__Your assignment__.
Exactly the lines below from the one with "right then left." up to and including the one with "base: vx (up" make up the answer, with nothing else added.

── Supplied data ──

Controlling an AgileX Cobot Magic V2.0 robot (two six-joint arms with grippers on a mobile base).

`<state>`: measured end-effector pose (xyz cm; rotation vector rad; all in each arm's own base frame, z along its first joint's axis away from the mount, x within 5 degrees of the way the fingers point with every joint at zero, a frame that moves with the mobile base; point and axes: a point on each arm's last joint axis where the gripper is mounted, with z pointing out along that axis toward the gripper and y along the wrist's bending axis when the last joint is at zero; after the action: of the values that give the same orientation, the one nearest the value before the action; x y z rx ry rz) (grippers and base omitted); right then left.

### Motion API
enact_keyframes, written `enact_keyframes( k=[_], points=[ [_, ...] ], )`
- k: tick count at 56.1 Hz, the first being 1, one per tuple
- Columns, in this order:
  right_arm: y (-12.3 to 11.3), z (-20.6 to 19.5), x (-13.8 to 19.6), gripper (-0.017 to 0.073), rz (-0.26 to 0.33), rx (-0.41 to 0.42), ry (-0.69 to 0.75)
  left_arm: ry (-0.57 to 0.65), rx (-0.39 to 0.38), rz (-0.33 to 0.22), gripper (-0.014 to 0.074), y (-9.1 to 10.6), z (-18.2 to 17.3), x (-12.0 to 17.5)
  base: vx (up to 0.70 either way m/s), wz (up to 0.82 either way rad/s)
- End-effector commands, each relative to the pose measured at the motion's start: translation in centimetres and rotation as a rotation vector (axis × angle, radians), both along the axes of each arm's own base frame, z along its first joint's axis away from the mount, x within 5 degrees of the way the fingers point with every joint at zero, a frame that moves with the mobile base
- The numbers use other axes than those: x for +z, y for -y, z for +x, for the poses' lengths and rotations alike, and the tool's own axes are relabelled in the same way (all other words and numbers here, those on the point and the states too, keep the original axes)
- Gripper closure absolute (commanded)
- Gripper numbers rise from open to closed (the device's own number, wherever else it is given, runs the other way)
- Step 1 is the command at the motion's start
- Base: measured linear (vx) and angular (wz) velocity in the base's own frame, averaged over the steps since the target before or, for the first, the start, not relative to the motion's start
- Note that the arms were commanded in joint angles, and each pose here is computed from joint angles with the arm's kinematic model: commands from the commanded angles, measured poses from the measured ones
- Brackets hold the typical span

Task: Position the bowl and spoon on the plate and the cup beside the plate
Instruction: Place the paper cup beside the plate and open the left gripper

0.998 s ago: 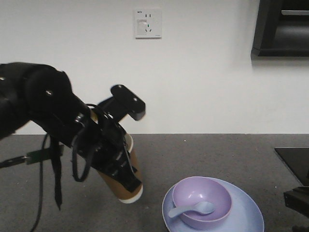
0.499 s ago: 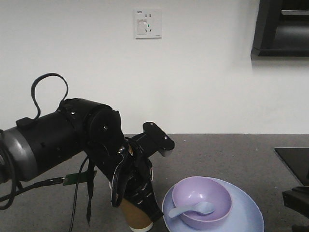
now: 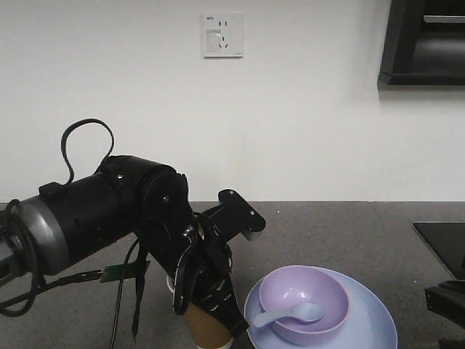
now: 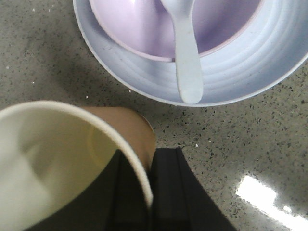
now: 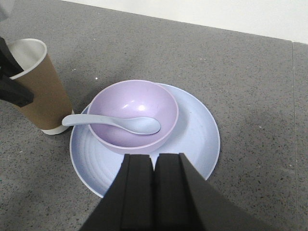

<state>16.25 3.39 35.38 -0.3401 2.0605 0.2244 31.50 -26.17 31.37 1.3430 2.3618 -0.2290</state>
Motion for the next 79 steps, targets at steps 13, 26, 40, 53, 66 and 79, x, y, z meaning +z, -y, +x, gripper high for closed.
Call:
enact_keyframes(
  k=[13, 26, 40, 53, 66, 79],
  points=[
    [0.2, 0.2, 1.5, 0.0568, 0.033, -0.032, 0.092, 0.070, 0.049, -0.108, 0.0092, -0.2, -0.5, 3.3, 0.00, 0.00],
    [0.2, 0.2, 1.5, 0.0568, 0.033, -0.032, 0.092, 0.079, 0.055, -0.120, 0.0027, -0.2, -0.5, 3.9, 0.00, 0.00],
    [0.2, 0.2, 1.5, 0.0568, 0.033, -0.032, 0.092, 0.118, 0.042, -0.150, 0.0029, -0.6, -1.1, 7.8, 0.00, 0.00],
    [0.2, 0.2, 1.5, 0.0568, 0.033, -0.030, 0.089, 0.181, 0.059, -0.226, 0.0055, -1.6, -2.4, 12.8, 0.00, 0.00],
    [0.1, 0.1, 1.5, 0.0568, 0.032, -0.026, 0.084, 0.315, 0.226, -0.321, 0.0595, -4.6, -3.8, 17.3, 0.00, 0.00],
    [0.2, -1.1, 2.1, 0.0568, 0.034, -0.022, 0.117, 0.420, 0.281, -0.387, 0.0601, -9.1, -6.4, 19.6, 0.00, 0.00]
  ],
)
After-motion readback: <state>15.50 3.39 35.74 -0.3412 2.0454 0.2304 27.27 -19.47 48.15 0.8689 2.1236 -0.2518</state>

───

__Written answer__.
`<state>`: measured end-effector pose (xyz cm; rotation vector rad; all in each arm's own base frame, z along its first joint's axis away from the mount, x within 5 degrees of the way the fingers point with every joint at zero, a frame that moves with the mobile base; point and axes: a point on each arm's last joint axis where the gripper is mounted, with z pointing out along that axis toward the gripper and y along the wrist's bending axis when the last joint is at zero; after the action: of the values that give the same orientation, the one nearest the value before the action; x y z rx ry rz) (grippers and base omitted); right then left.

### Motion API
enact_keyframes, written `enact_keyframes( k=[_], points=[ [_, ...] ], )`
- k: tick count at 56.1 Hz, the first being 1, one per tuple
- Columns, in this order:
  right_arm: y (-12.3 to 11.3), z (-20.6 to 19.5), x (-13.8 to 19.6), gripper (-0.017 to 0.073), rz (-0.26 to 0.33), rx (-0.41 to 0.42), ry (-0.69 to 0.75)
  left_arm: ry (-0.57 to 0.65), rx (-0.39 to 0.38), rz (-0.33 to 0.22), gripper (-0.014 to 0.074), y (-9.1 to 10.6), z (-18.2 to 17.3), x (-12.0 to 17.5)
  base: vx (up to 0.70 either way m/s), wz (up to 0.82 either way rad/s)

No additional output is needed.